自然科学だけを習ってきた我々は、専門性を研ぎ澄まし、範囲を狭めてキリのように深めていく細密さが自然を理解するための唯一の合理的方法と信じてきた。しかし、細密な領域での深堀りを続けると、我々の理解は、無限に小さな領域の、相関性の乏しい集合になってしまう可能性がある。エネルギーと物質の再帰を含む循環型社会のような複雑な対象になるとうまく扱いきれない。複雑系を扱う難しさは生命系・感性においてさらに顕著である。自然科学によって人間の感情・情動・アーティスティックな価値の扱いは困難であった。

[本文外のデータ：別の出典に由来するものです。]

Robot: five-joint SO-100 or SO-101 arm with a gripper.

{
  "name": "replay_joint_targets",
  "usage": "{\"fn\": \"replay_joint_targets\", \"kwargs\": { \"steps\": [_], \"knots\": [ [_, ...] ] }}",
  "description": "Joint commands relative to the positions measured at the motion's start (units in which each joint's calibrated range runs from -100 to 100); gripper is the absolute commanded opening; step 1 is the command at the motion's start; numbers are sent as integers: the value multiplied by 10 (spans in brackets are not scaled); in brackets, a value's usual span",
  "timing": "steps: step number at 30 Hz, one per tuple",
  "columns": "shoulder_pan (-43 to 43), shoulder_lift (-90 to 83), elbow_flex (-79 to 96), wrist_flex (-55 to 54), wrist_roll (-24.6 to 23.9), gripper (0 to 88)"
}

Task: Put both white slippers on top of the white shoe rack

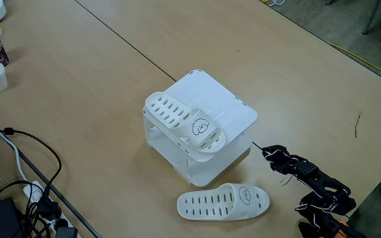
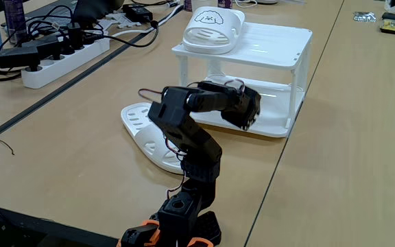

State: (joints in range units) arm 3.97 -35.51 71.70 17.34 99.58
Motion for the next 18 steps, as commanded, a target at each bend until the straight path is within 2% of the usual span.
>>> {"fn": "replay_joint_targets", "kwargs": {
  "steps": [1,18],
  "knots": [
    [-18,44,-61,-9,4,6],
    [-197,75,25,-9,4,6]
  ]
}}
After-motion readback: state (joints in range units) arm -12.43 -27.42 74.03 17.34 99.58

脳の中の構造や機能を分子のレベルから解明できればヒトの知性は再現できるという漠然とした期待があったが未だブレークスルーに至っていない。

これに対して人工知能は帰納的な方法である。ヒトの「考え方」の模倣であって、提示された現象から、自ずからなるカテゴリーを見いだし、個々の現象をそこへ分類する。がん組織や細胞をX線写真から見いだすのも典型的なカテゴリー分類である。写真に映った対象物をカテゴリーにわけて、がんが分類されたカテゴリーに属しているかどうかを判定する。ヒトよりも解析が詳細であるから診断はより正確になる。

経済、地球環境、疾患と原因などの多すぎる相関をどのように結びつけるか、環境負荷のない経済発展はあるのだろうか。人工知能はこのような超多量要素からなる問題を解くうえで役立つだろう。さまざまな要素の組合せを行ってカテゴリーを創出し、最良の現象につながるものを選び出すことができる。自然科学とは方法も対象も異なっていて、要素を限定せず、全体の特性=概念あるいはカテゴリーを抽出したり定義したりする。細部へではなく、上へ上へと階層を昇って行き、俯瞰する方法である。定量的な「法則」が存在しないので、精密性がないと誤解されるが、概念を扱う方法であって分担範囲は異なる。

生命体を構成する分子は、物質・エネルギー・情報を内包する三位一体の存在である。すでに生物工学は生命体の機能そのものとなる膨大な情報と制御に関わる多くの事象を扱っている;たとえば、細胞内の分子反応の連関、情報ネットワーク、遺伝的制御、細胞集合体の機能などである。しかし、情報は物質の特性に付随するものだと思われているところもある。情報によって形成される概念が「もの」の価値を超える可能性も遠い未来ではないかもしれない。我々は、システム全体を俯瞰した概念の形成とその利用を行う人工知能という、自然科学に基づいた厳密な工学と相補い合うものを見いだしつつある。それらをただつなぎ合わせるのではなく、より高次の理解と応用の方法を創造的に編みだすことができるなら、工学は感性やアートの世界も内包し、生命・複雑系をフィールドとする、これまでにない体系を持つことになるに違いない。